Dataset items:
====

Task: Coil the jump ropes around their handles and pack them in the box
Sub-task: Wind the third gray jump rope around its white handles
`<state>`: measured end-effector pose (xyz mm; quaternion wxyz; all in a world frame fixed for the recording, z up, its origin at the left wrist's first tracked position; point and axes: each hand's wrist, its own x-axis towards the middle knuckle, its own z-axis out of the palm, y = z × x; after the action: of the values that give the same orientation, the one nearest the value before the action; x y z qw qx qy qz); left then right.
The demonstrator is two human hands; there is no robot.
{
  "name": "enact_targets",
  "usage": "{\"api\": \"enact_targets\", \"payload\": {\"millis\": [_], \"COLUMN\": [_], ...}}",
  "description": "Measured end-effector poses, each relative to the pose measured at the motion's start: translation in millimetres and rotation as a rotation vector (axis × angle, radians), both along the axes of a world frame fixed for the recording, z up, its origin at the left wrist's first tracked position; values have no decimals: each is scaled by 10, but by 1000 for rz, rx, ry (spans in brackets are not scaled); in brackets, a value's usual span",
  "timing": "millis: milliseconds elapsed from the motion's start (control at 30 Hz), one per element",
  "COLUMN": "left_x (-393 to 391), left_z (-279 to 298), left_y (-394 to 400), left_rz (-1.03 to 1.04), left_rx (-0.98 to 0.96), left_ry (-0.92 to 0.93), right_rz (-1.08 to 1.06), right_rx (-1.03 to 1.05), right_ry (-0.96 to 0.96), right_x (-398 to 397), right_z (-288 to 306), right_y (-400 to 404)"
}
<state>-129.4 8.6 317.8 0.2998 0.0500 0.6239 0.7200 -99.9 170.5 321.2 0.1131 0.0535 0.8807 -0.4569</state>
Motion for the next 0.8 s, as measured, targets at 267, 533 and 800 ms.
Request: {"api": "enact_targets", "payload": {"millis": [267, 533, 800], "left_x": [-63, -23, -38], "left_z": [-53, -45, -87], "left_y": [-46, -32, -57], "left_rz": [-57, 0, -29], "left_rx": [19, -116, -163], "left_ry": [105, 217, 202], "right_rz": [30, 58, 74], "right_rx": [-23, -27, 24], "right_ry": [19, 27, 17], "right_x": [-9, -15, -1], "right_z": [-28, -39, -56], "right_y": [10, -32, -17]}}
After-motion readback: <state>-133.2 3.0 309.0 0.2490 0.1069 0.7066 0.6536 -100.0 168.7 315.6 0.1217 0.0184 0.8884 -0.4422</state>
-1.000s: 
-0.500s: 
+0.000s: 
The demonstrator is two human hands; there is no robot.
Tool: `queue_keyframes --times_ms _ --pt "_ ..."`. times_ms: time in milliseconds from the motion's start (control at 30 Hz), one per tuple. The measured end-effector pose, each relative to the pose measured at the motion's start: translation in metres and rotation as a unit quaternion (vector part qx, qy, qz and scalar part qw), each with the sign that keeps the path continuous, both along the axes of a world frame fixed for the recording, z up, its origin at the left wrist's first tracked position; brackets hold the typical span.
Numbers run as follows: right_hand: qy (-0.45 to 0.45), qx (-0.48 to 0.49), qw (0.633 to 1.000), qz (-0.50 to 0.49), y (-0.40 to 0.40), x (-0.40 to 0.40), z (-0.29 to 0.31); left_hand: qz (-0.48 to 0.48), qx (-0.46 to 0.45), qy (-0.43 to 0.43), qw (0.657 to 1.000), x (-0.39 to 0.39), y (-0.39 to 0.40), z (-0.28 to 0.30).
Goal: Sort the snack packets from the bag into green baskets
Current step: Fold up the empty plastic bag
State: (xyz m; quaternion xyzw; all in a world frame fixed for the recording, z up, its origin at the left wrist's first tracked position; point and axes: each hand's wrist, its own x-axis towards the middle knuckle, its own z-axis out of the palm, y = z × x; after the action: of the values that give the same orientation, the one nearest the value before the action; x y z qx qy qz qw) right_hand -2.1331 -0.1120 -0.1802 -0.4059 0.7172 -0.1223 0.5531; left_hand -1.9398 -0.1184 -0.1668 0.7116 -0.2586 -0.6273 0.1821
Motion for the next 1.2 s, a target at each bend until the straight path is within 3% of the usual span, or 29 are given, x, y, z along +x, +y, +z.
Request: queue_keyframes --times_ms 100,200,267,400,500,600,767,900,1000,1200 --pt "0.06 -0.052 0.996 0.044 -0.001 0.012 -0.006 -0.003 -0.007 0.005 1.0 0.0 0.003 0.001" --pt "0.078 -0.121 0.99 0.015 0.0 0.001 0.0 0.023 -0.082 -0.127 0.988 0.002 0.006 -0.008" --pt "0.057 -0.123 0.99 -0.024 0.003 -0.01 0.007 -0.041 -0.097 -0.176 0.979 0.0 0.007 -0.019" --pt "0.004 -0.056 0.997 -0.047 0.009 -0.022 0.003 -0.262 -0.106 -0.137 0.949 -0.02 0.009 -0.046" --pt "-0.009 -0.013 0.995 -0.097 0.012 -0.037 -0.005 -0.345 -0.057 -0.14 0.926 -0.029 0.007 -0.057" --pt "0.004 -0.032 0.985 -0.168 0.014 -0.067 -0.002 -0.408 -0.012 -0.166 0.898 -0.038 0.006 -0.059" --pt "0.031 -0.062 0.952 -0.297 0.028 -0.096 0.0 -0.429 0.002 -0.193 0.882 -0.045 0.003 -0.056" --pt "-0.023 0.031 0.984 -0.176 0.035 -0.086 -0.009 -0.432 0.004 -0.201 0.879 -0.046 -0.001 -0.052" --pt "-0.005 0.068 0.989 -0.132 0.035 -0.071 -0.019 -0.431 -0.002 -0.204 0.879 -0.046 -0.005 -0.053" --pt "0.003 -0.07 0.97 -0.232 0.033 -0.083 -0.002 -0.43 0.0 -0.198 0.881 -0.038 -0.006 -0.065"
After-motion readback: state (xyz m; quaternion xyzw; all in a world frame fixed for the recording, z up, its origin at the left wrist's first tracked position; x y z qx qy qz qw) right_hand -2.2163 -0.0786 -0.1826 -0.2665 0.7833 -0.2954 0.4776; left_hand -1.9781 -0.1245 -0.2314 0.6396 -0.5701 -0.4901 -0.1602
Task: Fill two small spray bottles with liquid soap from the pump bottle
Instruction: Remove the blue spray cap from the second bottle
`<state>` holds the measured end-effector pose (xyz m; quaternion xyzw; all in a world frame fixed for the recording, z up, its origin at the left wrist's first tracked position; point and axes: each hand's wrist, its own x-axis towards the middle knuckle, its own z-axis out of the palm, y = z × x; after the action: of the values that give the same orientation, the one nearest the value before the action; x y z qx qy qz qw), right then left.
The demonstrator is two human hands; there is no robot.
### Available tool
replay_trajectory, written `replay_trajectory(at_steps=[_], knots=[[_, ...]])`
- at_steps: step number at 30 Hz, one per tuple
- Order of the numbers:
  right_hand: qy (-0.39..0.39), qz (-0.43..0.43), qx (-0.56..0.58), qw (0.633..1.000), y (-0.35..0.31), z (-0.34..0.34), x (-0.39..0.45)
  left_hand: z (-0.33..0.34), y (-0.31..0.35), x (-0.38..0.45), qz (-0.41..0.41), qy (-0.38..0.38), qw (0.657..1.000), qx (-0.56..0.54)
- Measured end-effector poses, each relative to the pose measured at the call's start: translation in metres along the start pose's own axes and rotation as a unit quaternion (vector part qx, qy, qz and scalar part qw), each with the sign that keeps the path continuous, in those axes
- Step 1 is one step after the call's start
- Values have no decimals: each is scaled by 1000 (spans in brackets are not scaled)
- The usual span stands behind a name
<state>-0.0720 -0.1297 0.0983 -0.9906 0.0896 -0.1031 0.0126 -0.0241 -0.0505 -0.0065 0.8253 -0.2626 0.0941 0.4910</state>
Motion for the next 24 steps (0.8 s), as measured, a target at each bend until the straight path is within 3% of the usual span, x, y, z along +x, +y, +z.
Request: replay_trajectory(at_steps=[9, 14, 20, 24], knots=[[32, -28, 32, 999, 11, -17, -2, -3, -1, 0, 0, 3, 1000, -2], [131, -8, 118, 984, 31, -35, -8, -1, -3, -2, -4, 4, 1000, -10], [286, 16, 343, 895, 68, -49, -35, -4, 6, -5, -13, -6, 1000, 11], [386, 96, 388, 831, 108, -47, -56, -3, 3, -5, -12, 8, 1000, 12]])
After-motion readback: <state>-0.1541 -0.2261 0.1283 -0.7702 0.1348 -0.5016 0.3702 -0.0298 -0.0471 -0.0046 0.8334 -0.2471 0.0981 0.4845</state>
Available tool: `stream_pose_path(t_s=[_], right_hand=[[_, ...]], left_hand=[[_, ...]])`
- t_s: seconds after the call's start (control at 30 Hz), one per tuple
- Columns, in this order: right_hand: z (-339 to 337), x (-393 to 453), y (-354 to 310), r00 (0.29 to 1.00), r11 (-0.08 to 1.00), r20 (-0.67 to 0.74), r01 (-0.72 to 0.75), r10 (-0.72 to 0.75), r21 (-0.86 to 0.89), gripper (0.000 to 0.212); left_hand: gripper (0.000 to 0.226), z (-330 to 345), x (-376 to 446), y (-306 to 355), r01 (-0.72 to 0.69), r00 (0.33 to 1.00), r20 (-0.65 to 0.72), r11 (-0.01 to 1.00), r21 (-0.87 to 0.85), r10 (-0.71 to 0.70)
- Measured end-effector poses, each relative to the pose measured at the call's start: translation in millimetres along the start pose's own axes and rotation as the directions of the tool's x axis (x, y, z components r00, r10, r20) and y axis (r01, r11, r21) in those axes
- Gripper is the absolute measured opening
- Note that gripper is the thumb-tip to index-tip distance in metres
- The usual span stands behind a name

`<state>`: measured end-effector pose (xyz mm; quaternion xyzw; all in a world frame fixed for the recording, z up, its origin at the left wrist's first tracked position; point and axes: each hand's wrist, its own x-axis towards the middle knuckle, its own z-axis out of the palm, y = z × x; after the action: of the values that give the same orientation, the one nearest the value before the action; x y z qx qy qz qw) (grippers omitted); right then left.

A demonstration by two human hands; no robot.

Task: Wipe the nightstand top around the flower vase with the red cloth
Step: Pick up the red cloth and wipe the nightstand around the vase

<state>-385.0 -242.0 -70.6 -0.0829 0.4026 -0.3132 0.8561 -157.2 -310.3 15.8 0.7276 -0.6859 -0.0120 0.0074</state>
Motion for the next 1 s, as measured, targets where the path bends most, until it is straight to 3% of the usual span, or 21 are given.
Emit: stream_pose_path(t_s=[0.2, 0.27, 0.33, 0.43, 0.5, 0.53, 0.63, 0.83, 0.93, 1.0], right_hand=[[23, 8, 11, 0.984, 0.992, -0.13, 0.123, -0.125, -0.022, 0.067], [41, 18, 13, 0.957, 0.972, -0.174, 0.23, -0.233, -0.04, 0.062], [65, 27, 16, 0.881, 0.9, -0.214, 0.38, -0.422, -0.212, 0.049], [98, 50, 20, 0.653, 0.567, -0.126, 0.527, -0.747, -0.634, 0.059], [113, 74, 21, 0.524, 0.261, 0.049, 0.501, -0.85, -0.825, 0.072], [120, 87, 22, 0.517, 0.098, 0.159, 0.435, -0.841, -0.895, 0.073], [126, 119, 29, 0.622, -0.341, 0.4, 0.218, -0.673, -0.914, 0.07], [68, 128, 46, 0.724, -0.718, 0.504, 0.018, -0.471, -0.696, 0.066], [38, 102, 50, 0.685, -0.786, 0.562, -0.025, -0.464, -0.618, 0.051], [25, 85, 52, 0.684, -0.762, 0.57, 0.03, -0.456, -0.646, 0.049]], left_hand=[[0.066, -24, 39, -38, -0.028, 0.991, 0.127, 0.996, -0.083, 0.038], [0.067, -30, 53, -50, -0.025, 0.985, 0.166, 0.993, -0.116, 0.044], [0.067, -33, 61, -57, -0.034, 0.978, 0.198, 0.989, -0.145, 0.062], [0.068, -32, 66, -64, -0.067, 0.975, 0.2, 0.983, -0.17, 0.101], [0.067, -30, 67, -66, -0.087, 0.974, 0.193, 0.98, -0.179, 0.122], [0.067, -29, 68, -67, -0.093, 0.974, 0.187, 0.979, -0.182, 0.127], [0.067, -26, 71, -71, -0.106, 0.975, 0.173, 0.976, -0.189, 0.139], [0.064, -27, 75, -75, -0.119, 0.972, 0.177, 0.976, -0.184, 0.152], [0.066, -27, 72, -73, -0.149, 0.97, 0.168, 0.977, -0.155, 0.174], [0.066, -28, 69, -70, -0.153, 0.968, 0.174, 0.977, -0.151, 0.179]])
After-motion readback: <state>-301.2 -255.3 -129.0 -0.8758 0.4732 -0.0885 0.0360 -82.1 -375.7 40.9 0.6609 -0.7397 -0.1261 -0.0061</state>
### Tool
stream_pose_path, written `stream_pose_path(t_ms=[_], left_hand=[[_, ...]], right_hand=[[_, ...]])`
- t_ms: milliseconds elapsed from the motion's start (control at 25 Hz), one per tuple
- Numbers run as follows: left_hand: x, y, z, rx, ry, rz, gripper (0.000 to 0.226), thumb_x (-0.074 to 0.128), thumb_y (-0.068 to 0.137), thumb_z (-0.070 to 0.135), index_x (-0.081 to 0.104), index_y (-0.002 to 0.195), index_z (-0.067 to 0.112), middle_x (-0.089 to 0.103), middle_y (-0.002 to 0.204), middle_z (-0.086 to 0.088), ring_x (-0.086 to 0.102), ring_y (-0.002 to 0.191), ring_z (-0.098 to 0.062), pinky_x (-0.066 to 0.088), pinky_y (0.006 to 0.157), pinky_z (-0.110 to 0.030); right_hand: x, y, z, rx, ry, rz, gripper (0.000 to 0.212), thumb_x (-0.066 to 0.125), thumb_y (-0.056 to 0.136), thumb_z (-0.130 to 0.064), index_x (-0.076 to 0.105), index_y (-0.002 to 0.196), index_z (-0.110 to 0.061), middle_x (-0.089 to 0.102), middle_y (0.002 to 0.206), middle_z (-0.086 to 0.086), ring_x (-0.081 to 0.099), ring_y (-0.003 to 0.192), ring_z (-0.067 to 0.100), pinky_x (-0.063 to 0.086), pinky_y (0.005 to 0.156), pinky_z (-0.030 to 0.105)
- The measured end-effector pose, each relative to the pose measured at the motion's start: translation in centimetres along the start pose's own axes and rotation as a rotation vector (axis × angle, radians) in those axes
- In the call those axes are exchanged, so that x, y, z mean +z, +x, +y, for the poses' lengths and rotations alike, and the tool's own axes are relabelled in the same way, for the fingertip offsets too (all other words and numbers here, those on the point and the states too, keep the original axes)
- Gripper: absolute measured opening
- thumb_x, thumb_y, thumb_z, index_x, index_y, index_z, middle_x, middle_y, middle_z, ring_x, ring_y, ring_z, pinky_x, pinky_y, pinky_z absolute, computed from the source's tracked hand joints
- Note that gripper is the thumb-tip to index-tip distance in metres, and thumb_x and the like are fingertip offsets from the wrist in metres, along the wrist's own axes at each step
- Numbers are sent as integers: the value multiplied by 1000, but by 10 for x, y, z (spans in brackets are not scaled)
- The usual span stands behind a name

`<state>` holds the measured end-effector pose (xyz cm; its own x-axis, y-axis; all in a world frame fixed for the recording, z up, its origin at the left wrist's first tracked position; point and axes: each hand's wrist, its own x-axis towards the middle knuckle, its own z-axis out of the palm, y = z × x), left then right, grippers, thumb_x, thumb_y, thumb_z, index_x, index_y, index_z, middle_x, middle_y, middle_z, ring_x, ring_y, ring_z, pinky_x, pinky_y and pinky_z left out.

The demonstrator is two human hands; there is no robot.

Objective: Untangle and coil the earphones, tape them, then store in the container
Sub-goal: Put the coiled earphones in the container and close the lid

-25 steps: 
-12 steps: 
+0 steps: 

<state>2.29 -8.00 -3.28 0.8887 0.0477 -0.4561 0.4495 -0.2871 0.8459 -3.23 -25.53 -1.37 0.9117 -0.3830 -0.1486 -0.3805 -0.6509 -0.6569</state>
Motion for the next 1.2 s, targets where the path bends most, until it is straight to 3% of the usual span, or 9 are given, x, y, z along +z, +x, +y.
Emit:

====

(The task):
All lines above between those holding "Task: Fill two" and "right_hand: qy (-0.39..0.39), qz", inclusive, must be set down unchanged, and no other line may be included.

(Answer to the problem):
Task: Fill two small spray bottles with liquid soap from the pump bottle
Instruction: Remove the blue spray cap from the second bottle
`<state>` holds the measured end-effector pose (xyz m; quaternion xyzw; all in a world frame fixed for the recording, z up, its origin at the left wrist's first tracked position; point and axes: each hand's wrist, its own x-axis towards the middle knuckle, its own z-axis out of the palm, y = z × x; after the action: of the values that give the same orientation, the one nearest the value before the action; x y z qx qy qz qw), right then left.
The demonstrator is two human hands; there is no robot.
### Available tool
replay_trajectory, written `replay_trajectory(at_steps=[_], knots=[[_, ...]])`
- at_steps: step number at 30 Hz, one per tuple
- Order of the numbers:
  right_hand: qy (-0.39..0.39), qz (-0.43..0.43), qx (-0.56..0.58), qw (0.633..1.000), y (-0.35..0.31), z (-0.34..0.34), x (-0.39..0.45)

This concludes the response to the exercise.